▶ TASK STATEMENT:
From the records below, extract only the lines running from the line with "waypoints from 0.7" to the line with "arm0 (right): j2", both lines included, reproducing them exactly.
[SOURCE INFORMATION Boundary: Start]
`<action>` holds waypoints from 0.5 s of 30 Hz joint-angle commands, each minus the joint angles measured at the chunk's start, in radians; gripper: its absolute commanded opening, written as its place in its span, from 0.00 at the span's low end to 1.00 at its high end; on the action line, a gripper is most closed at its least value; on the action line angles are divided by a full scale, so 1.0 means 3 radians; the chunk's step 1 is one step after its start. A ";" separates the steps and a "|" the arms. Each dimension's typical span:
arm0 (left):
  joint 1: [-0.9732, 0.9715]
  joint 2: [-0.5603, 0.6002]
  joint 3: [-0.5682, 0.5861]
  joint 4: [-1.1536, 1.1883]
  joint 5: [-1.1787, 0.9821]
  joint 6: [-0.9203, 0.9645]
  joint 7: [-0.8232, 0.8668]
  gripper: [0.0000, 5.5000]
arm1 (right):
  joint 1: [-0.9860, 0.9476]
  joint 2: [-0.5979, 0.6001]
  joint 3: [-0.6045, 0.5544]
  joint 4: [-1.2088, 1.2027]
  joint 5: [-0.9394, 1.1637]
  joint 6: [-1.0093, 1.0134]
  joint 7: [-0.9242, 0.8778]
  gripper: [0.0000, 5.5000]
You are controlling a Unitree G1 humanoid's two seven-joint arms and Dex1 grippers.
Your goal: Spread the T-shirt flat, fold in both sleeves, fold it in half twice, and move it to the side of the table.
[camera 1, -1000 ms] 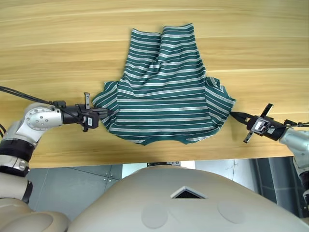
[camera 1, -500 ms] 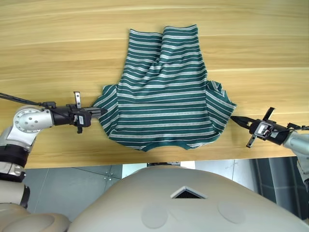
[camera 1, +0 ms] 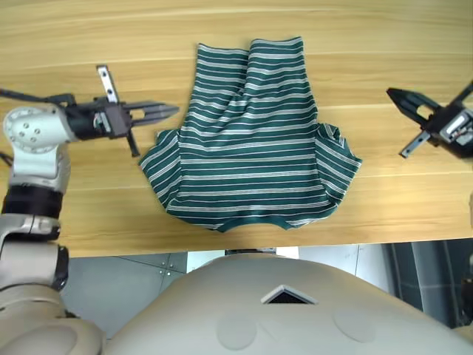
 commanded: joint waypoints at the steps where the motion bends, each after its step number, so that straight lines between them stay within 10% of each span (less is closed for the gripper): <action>1: -0.0749 -0.0511 -0.0143 0.0873 0.0682 -0.0057 0.0208 0.00 | -0.0818 0.0461 0.0475 0.0553 -0.0862 0.0189 -0.0416 0.00; 15: -0.1789 -0.1112 -0.0874 0.2510 0.2791 0.0034 0.1814 0.00 | -0.2034 0.1354 0.1112 0.1731 -0.1815 0.0435 -0.1200 0.00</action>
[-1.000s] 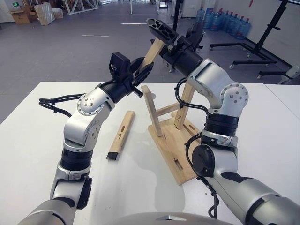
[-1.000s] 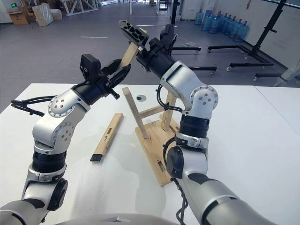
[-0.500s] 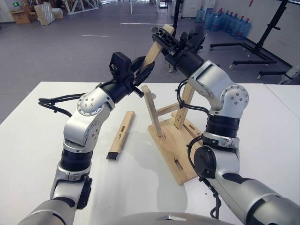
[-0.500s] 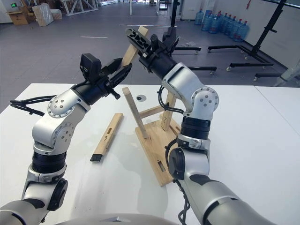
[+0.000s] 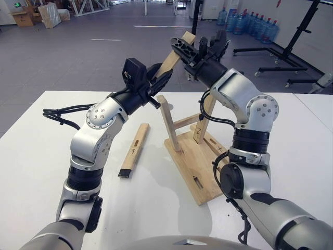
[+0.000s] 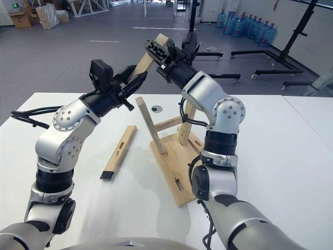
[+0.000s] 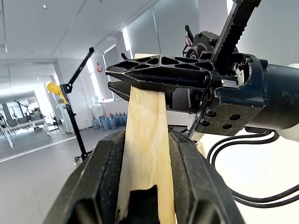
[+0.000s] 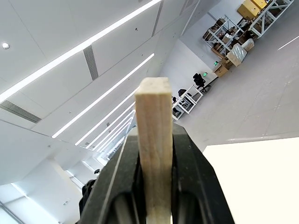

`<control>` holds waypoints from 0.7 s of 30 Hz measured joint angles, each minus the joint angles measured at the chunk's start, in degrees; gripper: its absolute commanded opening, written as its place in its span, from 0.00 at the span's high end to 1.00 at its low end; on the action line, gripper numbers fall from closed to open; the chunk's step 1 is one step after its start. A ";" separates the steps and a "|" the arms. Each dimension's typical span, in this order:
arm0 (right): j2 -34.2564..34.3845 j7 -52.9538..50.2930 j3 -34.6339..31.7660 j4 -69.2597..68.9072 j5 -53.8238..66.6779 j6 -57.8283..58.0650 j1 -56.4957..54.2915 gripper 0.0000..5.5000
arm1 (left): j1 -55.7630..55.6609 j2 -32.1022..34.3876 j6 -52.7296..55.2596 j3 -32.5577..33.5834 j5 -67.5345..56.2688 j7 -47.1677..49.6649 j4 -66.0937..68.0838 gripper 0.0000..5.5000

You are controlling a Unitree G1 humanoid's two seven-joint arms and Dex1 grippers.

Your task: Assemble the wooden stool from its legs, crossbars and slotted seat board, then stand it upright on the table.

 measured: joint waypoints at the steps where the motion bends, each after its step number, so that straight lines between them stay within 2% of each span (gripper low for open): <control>1: -0.19 0.54 0.04 -0.27 -0.36 -0.02 0.11 0.93 | 0.46 -0.12 0.70 0.06 -1.01 -0.30 -0.04 0.65; 7: -0.77 2.18 0.59 -1.26 -1.82 -0.86 0.45 0.93 | 1.12 -0.66 1.82 0.42 -3.03 -0.91 -0.77 0.50; 11: -2.49 3.03 -0.92 -0.20 -1.81 -1.72 -0.49 0.93 | 0.65 -0.52 2.95 5.36 -6.72 0.27 -3.07 0.41; 14: -9.41 5.10 -4.18 1.59 -1.77 -1.94 -3.56 0.93 | -1.25 0.43 5.70 14.44 -12.74 3.54 -3.94 0.35; 16: -16.02 6.47 -7.32 1.93 -1.51 -1.55 -5.55 0.93 | -3.18 1.20 7.10 22.22 -17.78 7.94 -3.55 0.34; 18: -25.04 7.74 -10.70 2.09 -1.06 0.36 -6.09 0.93 | -5.27 0.94 8.42 32.07 -26.67 15.12 -0.99 0.34; 19: -28.31 8.67 -11.76 2.31 -1.23 0.94 -6.07 0.93 | -5.54 0.97 8.61 34.81 -29.30 17.26 -0.09 0.34; 21: -39.32 14.07 -13.46 2.40 -4.87 2.54 -4.15 0.93 | -4.17 1.02 8.96 39.98 -33.96 22.10 1.15 0.34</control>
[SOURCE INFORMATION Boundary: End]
▶ TASK RESPONSE:
`<control>` holds waypoints from 0.7 s of 30 Hz measured joint angles, each minus the joint angles measured at the chunk's start, in degrees; gripper: its absolute commanded opening, written as its place in its span, from 0.00 at the span's high end to 1.00 at its low end; on the action line, gripper numbers fall from closed to open; the chunk's step 1 is one step after its start. A ";" separates the steps and a "|" the arms. Each dimension's typical span, in this order:
arm0 (right): j2 -34.2564..34.3845 j7 -52.9538..50.2930 j3 -34.6339..31.7660 j4 -69.2597..68.9072 j5 -53.8238..66.6779 j6 -57.8283..58.0650 j1 -56.4957..54.2915 gripper 0.0000..5.5000

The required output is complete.